Ansiedade climática

2 de outubro de 2023 1 Por Leandro Marçal

Ansiedade climática é um medo crônico dos impactos do colapso ambiental. Também chamada de ecoansiedade, causa crises nas pessoas conscientes de que o futuro já começou. Insônia e outros sintomas são a consequência das notícias e informações científicas sobre o aquecimento global e seus efeitos. Existem casos de profundo desinteresse em alimentar perspectivas de vida. Se o cérebro tem ligação direta com os intestinos, o clima interfere na nossa saúde mental.

Tem gente que se incomoda com essas novas especificações. Ansiedade é ansiedade e ponto, dizem. Tem gente que resiste ao novo. Sou a favor de dar nome às coisas. Quanto mais detalhes, maiores os entendimentos. Ansiedade é ansiedade, mas a exógena tem características diferentes da endógena. Uma aparece por motivos determinados e talvez visíveis, a outra brota do nada, sem explicações, simplesmente surge e atormenta. Deixar de falar em ansiedade climática e racismo ambiental não tem o poder de eliminá-los.

No pico da pandemia, vivi a ansiedade “covídica”. Senti o meu coração palpitando a cada atualização dos números de mortes e contaminações e internações. Vendo o negacionismo nosso de cada dia, não conseguia me desligar das notícias. Se tudo na vida tem um preço, paguei caro. E se vivemos numa sociedade doente, ser saudável é subjetivo demais.

A ansiedade climática paralisa tanto quanto a ansiedade convencional. Entrar no niilismo cínico do “vamos todos morrer mesmo” é um caminho fácil para manter tudo como está, repetindo os clichês de que a humanidade não tem jeito, somos todos terríveis e o melhor é a extinção da espécie. Mas quando o desespero vence, não fazemos nada. Ficamos congelados e sem reação, esperando o meteoro cair, encantados com o visual colorido e mortal. E essa apatia não elimina sofrimentos.

Uns dizem que não temos nenhuma responsabilidade individual. Outros se culpam por não conseguirem fazer nada útil, dando chibatadas nas próprias costas pelas próximas gerações. Daqui e dali, o perigo da despolitização dá as caras. A ecoansiedade é como o elefante na sala, impedindo-nos de atravessar a porta e olhar o mundo lá fora, onde estão as políticas públicas necessárias para os novíssimos tempos.
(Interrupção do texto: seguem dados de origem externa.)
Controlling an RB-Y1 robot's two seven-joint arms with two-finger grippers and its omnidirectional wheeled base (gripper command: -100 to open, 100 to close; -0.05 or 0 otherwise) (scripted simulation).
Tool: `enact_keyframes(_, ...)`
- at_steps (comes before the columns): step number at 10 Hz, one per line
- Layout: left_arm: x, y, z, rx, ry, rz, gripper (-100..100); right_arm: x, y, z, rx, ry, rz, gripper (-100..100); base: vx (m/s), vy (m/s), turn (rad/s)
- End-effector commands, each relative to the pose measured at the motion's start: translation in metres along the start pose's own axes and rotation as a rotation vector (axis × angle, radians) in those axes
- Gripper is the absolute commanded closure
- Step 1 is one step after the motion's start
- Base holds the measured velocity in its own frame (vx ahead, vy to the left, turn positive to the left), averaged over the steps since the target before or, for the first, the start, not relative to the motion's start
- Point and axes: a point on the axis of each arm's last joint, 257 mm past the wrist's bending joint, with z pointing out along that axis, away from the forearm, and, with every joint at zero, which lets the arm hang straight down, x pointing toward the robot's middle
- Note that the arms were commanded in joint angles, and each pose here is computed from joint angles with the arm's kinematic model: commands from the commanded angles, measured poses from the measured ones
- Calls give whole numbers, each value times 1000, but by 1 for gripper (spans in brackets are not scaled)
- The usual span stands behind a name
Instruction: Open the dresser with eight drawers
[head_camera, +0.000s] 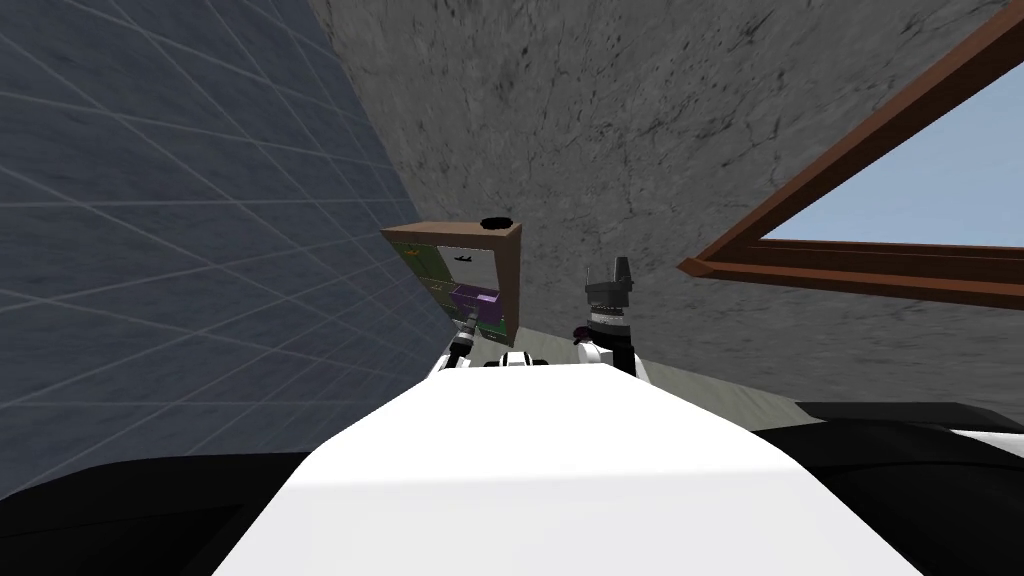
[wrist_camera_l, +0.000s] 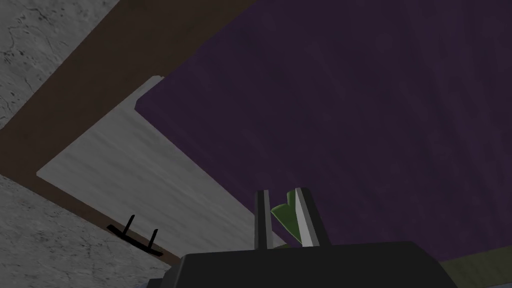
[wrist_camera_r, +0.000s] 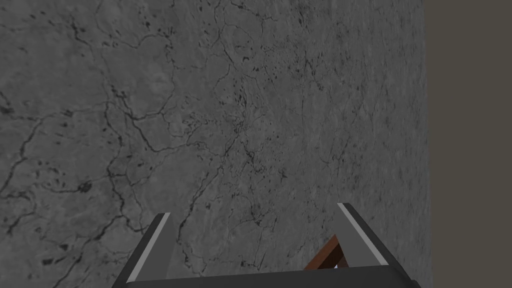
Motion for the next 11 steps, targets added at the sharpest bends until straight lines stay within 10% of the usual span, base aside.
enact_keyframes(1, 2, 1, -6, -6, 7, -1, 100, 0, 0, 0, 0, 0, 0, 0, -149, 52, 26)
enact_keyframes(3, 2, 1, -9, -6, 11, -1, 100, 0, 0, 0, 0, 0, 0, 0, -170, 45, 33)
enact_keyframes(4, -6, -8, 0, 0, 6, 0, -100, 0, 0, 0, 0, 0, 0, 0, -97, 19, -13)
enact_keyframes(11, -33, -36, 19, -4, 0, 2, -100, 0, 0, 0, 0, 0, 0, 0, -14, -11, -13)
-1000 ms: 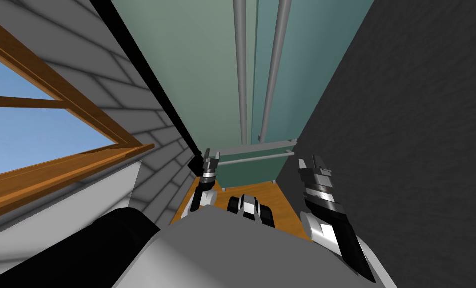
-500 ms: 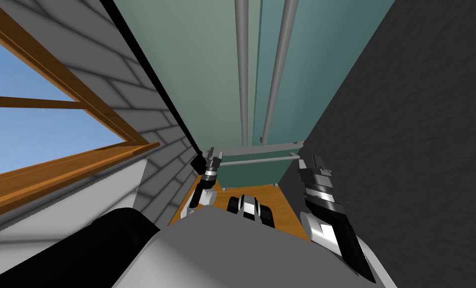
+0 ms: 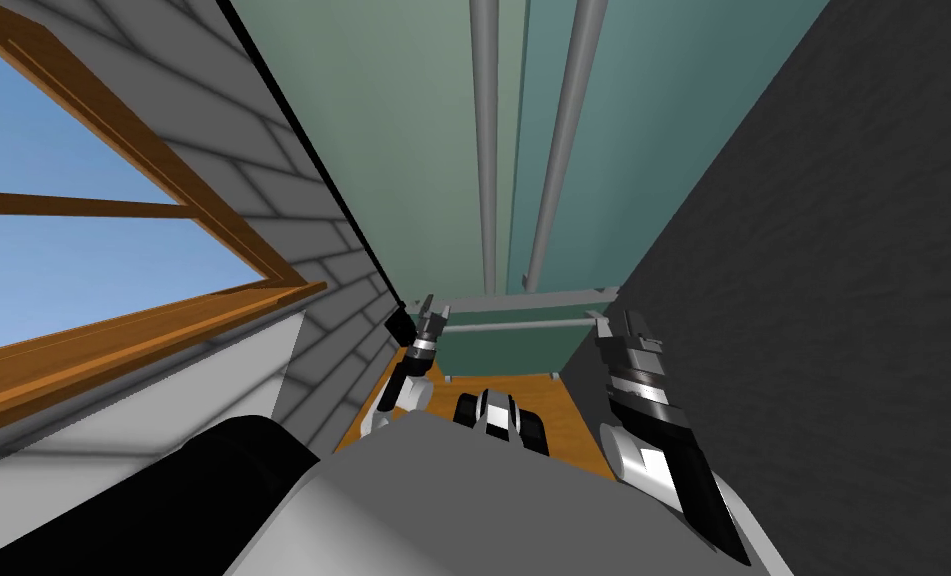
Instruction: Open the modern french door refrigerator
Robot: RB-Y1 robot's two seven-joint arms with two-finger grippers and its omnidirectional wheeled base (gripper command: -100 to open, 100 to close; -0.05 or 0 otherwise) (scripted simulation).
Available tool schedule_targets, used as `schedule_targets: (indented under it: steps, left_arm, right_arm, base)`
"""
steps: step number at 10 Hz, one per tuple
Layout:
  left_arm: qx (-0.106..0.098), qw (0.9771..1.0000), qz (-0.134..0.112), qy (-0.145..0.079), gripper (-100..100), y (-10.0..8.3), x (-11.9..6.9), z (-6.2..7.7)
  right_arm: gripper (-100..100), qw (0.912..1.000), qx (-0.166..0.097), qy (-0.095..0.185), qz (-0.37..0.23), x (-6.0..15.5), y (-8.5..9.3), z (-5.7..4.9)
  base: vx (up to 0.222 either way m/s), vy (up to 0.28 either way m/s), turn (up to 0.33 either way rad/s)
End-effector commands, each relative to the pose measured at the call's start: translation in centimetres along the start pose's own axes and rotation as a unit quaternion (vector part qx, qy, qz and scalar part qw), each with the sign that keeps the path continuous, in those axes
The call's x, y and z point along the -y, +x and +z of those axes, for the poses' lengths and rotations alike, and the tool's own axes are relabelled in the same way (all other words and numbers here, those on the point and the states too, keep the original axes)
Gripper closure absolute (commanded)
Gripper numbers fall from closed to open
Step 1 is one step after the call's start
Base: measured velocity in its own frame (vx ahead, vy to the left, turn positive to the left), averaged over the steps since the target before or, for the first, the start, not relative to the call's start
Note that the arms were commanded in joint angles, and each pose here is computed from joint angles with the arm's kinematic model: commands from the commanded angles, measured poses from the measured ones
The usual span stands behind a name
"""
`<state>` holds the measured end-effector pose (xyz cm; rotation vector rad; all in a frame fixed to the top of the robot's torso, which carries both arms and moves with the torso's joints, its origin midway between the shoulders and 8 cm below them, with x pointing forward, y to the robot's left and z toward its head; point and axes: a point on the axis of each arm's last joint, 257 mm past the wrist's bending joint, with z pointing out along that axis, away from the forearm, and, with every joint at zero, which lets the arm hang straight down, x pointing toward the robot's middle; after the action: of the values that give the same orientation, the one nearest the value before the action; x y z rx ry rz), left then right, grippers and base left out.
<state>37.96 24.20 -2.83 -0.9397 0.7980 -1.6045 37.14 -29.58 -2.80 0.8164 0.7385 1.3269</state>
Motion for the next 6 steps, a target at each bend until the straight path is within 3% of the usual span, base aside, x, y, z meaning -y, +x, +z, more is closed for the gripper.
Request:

Rasgar o resultado do exame não elimina a doença. E para um paciente em tratamento, não é legal passar o resto dos dias apenas ruminando a enfermidade. Veremos enchentes e catástrofes, calores e tempestades. Não tem jeito. O jeito é se informar e se politizar por mudanças em grande escala, pautando o assunto no debate diário, lembrando que não existem soluções fora da política.

Não faz muito tempo, um amigo me ligou preocupado. Ex-negacionista da saúde mental, relatava seus recentes problemas com ansiedade e depressão, perguntando se existia uma solução imediata. Respondi que era preciso rever hábitos, se manter firme na medicação e na terapia, refletir sobre conceitos, olhar para dentro de si, buscar um estilo de vida menos corrido e consumista, quem sabe até modificando parte significativa da alimentação.

Ressaltei que não existe uma cura assim, mágica, repentina, de uma hora para outra, como a chave que gira para abrir a porta, como um produto comprado no supermercado. Reduzir danos, restabelecer planos, viver um dia depois do outro, ciente das recaídas e tropeços causados por caminhos errados do passado, indo até onde der. Só depois pensei nos múltiplos sentidos dessa minha fala inspirada.

Testemunhar a emergência climática não nos impede de sonhar, imaginar, sorrir, chorar, namorar. Viver. Mesmo quando o futuro dá medo, mesmo quando lutamos contra o negacionismo nosso de cada dia. Mesmo quando esse trecho de Ensaio Sobre a Cegueira, livro do português José Saramago, também apresenta múltiplos sentidos: “O medo cega, disse a rapariga dos óculos escuros, São palavras certas, já éramos cegos no momento em que cegamos, o medo nos cegou, o medo nos fará continuar cegos.”